David Edgar’s sharply tweaked adaptation doesn’t need to labour contemporary parallels.
In it, Nicholas Bishop’s incensed Dickens, formerly a parliamentary correspondent, is preparing to produce a pamphlet responding to the horrifying details in an 1843 government report on the conditions of child labour in mines and factories.
His friend and biographer John Foster urges him to write one of his Christmas tales with his characteristic play on “Emotion! Tears and laughter!” The author finally agrees, “as long as its subject is oppression, misery and want.”
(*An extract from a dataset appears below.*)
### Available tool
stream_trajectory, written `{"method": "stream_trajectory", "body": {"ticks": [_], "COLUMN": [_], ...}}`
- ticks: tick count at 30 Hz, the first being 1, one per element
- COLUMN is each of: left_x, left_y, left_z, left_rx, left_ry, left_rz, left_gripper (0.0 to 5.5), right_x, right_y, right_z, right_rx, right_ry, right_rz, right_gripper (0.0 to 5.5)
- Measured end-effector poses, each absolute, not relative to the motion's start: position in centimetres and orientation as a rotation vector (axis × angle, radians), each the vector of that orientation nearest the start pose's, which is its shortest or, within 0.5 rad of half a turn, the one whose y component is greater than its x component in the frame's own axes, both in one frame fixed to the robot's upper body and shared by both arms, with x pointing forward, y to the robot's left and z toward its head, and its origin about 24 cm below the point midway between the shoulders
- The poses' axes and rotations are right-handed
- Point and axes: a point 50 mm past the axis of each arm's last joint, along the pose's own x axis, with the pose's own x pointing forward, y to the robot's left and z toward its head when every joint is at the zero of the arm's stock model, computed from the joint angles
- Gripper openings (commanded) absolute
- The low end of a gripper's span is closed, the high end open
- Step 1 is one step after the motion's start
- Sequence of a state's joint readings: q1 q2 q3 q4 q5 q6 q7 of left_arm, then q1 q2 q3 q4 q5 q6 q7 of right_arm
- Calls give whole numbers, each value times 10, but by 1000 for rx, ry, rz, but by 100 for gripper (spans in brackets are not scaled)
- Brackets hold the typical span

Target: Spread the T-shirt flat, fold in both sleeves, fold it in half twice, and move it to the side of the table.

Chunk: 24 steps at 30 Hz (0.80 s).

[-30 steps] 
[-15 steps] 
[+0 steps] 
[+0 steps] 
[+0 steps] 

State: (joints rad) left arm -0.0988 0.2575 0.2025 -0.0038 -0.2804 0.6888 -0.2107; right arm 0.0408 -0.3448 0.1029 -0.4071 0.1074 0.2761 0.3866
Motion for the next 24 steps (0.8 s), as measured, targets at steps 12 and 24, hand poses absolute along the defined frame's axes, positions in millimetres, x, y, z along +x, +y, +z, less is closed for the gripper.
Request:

But while keeping us aware that this is about the sufferings at large in the world, Edgar and director Rachel Kavanaugh provide all of Dickens’s humour, festive jollity, comic characters and, of course, a happy ending.
If Fezziwig’s ball explodes with communal delight, Bob Crachit’s family enthusing over their meagre goose dinner reminds us of the reality for so many. There are not many dry eyes when, convulsed with an ominous cough, Jude Muir’s Tiny Tim’s song is completed by his brother and sisters, with Edgar readily underscoring the emotional charge provided by Dickens.
Phil Davis’s crabby Scrooge gives just that hint of enjoying his meanness which, through his ghostly education, credibly turns into childlike, self-satisfying benevolence.
The three Christmas spirits — the melancholic Past, like Miss Haversham wandering in from Great Expectations, Present, resembling some overweight cornucopian mother figure and Future, a Victorian funeral mute – conduct Scrooge through his life, leaving him desperate to know whether it is too late to change.
Designer Stephen Brimson Lewis recreates the evocative world of the famous Boz illustrations, while Catherine Jayes’s music and the full technical resources of the RSC mirror Dickens’s creative imagination.
Our present-day Cabinet, obsessed by the ghost of future Brexit, should take a break from their self-inflicted shambles and pay a visit to this salutary reminder of the Tiny Tims of today.